**TO DO:** Every line of the data below is to be duplicated exactly, pictures excepted.

**RECORDED DATA:**
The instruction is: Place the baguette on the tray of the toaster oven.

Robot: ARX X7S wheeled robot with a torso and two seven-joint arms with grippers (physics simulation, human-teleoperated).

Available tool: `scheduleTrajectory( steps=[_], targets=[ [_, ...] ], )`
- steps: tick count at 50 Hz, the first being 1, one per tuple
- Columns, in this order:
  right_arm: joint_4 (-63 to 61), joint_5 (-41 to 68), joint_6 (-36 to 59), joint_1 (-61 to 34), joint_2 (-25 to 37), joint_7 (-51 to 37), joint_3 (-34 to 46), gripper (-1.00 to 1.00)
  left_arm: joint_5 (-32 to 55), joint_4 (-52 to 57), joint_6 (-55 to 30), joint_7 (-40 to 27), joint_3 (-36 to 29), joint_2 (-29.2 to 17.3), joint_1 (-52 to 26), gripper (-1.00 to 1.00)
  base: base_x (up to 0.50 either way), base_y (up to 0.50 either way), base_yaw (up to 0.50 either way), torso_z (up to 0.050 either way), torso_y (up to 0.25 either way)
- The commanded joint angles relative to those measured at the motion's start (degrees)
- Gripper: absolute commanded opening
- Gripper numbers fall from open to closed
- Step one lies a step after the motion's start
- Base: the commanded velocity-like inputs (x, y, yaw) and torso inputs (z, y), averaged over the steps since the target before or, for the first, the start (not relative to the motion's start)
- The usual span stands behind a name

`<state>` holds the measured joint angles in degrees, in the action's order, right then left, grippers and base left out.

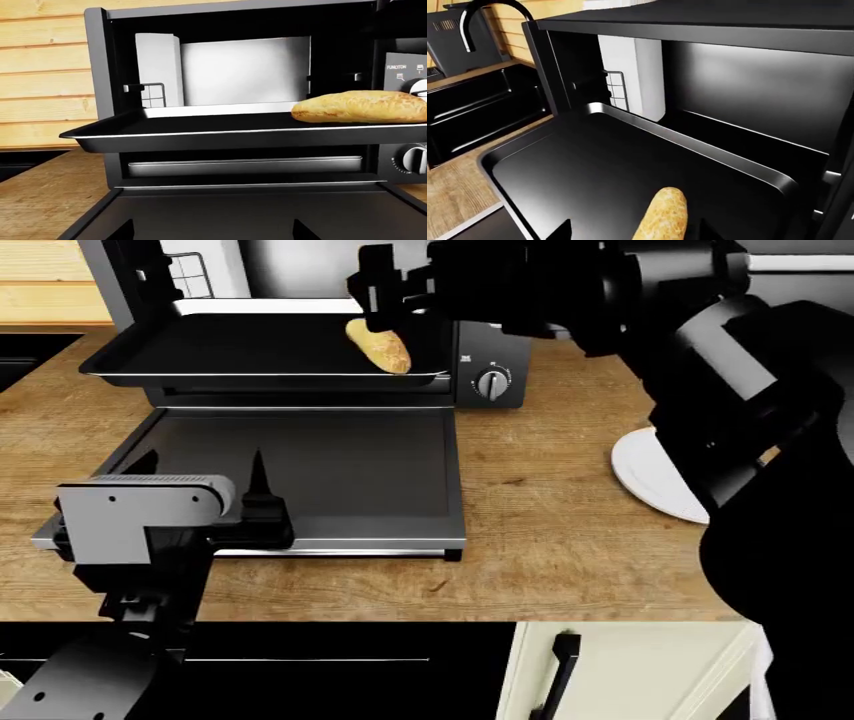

**RESPONSE TO THIS TASK:**
The instruction is: Place the baguette on the tray of the toaster oven.

Robot: ARX X7S wheeled robot with a torso and two seven-joint arms with grippers (physics simulation, human-teleoperated).

Available tool: `scheduleTrajectory( steps=[_], targets=[ [_, ...] ], )`
- steps: tick count at 50 Hz, the first being 1, one per tuple
- Columns, in this order:
  right_arm: joint_4 (-63 to 61), joint_5 (-41 to 68), joint_6 (-36 to 59), joint_1 (-61 to 34), joint_2 (-25 to 37), joint_7 (-51 to 37), joint_3 (-34 to 46), gripper (-1.00 to 1.00)
  left_arm: joint_5 (-32 to 55), joint_4 (-52 to 57), joint_6 (-55 to 30), joint_7 (-40 to 27), joint_3 (-36 to 29), joint_2 (-29.2 to 17.3), joint_1 (-52 to 26), gripper (-1.00 to 1.00)
  base: base_x (up to 0.50 either way), base_y (up to 0.50 either way), base_yaw (up to 0.50 either way), torso_z (up to 0.050 either way), torso_y (up to 0.25 either way)
- The commanded joint angles relative to those measured at the motion's start (degrees)
- Gripper: absolute commanded opening
- Gripper numbers fall from open to closed
- Step one lies a step after the motion's start
- Base: the commanded velocity-like inputs (x, y, yaw) and torso inputs (z, y), averaged over the steps since the target before or, for the first, the start (not relative to the motion's start)
- The usual span stands behind a name

`<state>` holds the measured joint angles in degrees, in the action's order, right then left, grippers and base left out.

No further output remains.